The UNSDI: A Hierarchy of SDIs (2) • Data and DRM will be available through all of the SDIs, as well as the global UNSDI. • Tools and data standards will propagate downwards, but not necessarily enforcing conformance. For example: • Discovery tools will cascade downwards to interrogate the content of registries of sub-SDIs. • Mappings among data standards will be stored in relevant sub-SDI registries to ensure that data from different sub-SDIs can be interpreted and integrated.
The UNSDI: A Hierarchy of SDIs (3) • Hierarchical Registries: • Each resource publishes to only one registry and is subject to only the governance of that registry. • Inheritance: • Some standards and governance rules may be inherited from SDIs in a higher tier. • This will only be appropriate in some situations, as some sub-SDIs will already exist and have their own governance and standards in place.
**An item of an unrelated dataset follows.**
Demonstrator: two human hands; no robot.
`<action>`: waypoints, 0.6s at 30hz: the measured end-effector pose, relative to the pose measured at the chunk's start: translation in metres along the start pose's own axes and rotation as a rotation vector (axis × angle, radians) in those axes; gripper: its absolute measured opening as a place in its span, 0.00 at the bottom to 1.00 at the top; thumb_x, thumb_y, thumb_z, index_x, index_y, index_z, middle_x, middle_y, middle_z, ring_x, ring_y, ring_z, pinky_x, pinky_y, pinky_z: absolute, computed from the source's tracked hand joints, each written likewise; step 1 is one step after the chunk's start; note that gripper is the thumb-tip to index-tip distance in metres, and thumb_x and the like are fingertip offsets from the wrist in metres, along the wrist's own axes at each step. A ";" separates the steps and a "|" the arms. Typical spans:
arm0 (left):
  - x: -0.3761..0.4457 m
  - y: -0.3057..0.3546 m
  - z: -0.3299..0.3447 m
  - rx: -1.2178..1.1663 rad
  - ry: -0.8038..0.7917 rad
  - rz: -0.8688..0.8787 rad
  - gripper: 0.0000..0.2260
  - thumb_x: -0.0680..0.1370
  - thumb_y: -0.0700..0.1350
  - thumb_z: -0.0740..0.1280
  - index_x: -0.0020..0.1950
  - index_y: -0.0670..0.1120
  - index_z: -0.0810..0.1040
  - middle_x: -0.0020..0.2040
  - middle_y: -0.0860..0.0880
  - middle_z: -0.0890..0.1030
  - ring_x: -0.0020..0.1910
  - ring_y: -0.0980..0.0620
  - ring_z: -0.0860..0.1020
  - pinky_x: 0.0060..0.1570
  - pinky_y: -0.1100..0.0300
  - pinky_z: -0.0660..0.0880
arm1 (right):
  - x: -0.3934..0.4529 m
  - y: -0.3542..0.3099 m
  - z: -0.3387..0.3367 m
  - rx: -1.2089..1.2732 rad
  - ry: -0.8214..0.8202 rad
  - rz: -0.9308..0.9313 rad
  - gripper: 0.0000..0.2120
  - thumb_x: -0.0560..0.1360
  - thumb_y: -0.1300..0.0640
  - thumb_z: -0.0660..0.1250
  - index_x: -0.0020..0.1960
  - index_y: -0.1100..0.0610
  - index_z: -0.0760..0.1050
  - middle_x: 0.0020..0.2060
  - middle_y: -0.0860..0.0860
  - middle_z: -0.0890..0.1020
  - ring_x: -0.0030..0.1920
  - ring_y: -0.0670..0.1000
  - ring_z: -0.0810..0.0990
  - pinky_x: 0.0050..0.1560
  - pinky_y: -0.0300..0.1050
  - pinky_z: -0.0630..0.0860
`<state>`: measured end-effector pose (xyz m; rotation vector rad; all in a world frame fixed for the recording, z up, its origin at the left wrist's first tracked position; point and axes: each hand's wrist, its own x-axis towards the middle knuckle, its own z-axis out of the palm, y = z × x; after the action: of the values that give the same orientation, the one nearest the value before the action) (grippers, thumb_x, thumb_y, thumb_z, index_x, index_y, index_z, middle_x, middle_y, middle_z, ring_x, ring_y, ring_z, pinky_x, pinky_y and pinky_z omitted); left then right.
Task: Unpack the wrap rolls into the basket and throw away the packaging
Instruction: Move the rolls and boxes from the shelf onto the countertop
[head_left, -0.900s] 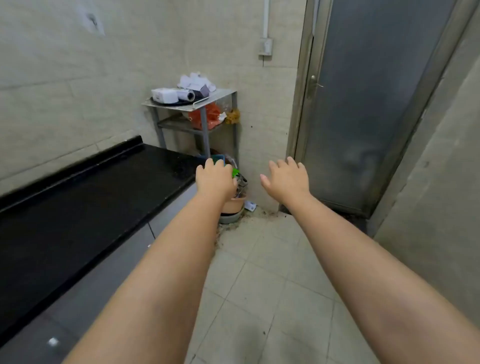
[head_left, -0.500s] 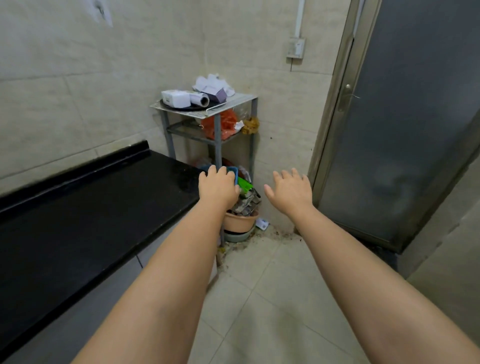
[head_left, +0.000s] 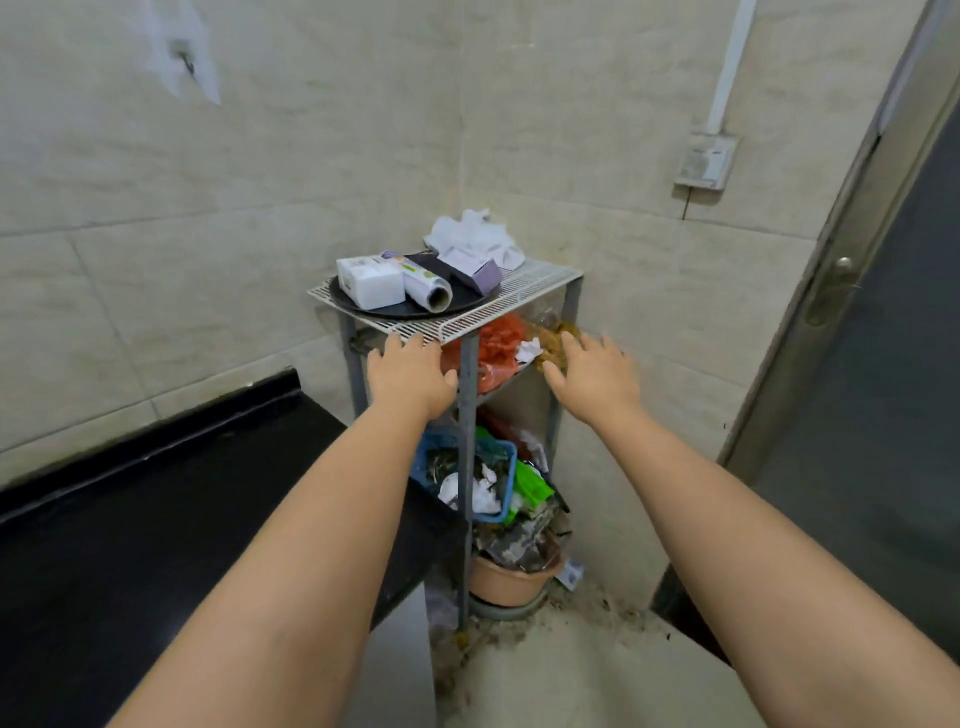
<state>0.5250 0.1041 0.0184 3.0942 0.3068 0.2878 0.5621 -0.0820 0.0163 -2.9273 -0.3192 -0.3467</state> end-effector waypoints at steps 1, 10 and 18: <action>0.022 0.000 0.004 0.000 0.017 -0.018 0.19 0.78 0.53 0.56 0.64 0.44 0.71 0.67 0.44 0.70 0.69 0.43 0.64 0.66 0.45 0.65 | 0.025 0.004 0.005 -0.003 0.009 -0.009 0.25 0.78 0.47 0.54 0.71 0.58 0.59 0.70 0.59 0.66 0.72 0.60 0.59 0.70 0.58 0.61; 0.212 -0.002 0.028 0.009 0.046 -0.272 0.21 0.79 0.55 0.54 0.66 0.44 0.69 0.67 0.43 0.71 0.67 0.42 0.66 0.61 0.49 0.68 | 0.254 0.017 0.038 0.042 0.072 -0.214 0.21 0.77 0.48 0.55 0.64 0.60 0.68 0.61 0.61 0.76 0.61 0.61 0.72 0.58 0.54 0.72; 0.335 -0.008 0.043 -0.273 -0.111 -0.567 0.25 0.77 0.56 0.57 0.68 0.42 0.64 0.66 0.42 0.74 0.64 0.43 0.73 0.60 0.53 0.70 | 0.412 -0.035 0.067 0.200 -0.205 -0.326 0.19 0.75 0.49 0.59 0.59 0.61 0.72 0.61 0.59 0.77 0.60 0.59 0.74 0.56 0.49 0.72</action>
<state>0.8542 0.1774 0.0362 2.6013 1.0107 0.1247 0.9594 0.0436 0.0592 -2.7123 -0.8151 -0.0502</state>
UNSDI – Key Standards • None of this will be possible without standards. • Especially important for the hierarchical architecture: • Standards for registry structure (ebRIM, CSW, WRS); • Standards for Feature Type Catalogues (ISO 19109, 19110) – currently working to extend these standards to expand semantic richness. • Standards for data content (GML Application Schemas). • Ontologies...
Conclusions • A hierarchy is the most appropriate architecture for the UNSDI: • takes advantage of independent SDIs; • provides flexible options for participation; • ‘light touch’ • allows for local ownership and capacity building and • maximises reuse. • Standards are key.